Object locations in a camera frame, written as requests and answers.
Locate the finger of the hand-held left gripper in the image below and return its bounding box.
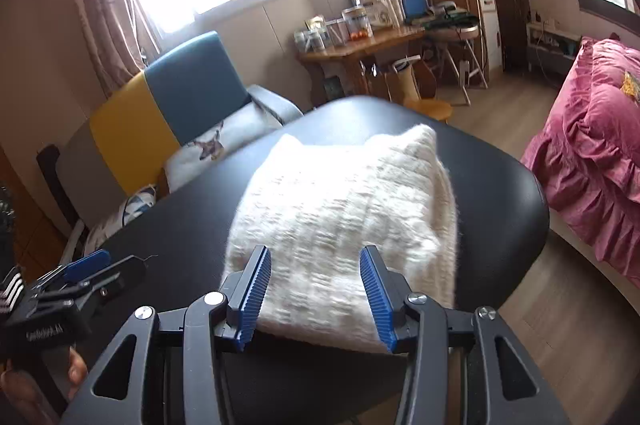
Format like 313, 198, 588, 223
37, 255, 149, 308
62, 250, 112, 282

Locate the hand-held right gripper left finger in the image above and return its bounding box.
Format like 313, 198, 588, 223
60, 245, 273, 425

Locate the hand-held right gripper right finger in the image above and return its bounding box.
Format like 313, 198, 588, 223
359, 245, 571, 425

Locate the white knit sweater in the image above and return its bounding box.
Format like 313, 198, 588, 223
225, 124, 461, 354

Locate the person's left hand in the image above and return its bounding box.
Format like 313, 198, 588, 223
0, 345, 90, 425

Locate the geometric print pillow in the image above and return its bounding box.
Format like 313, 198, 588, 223
82, 184, 158, 256

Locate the black leather padded table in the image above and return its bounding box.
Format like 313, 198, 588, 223
82, 95, 551, 425

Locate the deer print pillow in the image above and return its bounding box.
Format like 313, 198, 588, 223
165, 112, 281, 196

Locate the round wooden stool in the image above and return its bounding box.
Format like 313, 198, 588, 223
405, 98, 453, 124

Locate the grey yellow blue sofa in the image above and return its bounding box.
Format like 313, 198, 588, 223
37, 30, 303, 256

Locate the brown paper bag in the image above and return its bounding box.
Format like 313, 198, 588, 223
384, 64, 420, 102

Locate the wooden desk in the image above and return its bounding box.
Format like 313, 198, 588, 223
295, 22, 426, 106

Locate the row of clear jars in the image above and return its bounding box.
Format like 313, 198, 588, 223
294, 6, 396, 53

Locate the pink ruffled bedding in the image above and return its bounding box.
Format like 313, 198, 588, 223
520, 36, 640, 276

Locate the blue round object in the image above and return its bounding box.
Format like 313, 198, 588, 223
399, 0, 488, 106
☆ ☆ ☆
◆ REQUIREMENT: Find the word "print" in the data and show each line that holds it.

◆ SOLUTION TO THE EXERCISE:
Locate the geometric print pillow in the image above and return its bounding box.
Locate the deer print pillow in the image above and return its bounding box.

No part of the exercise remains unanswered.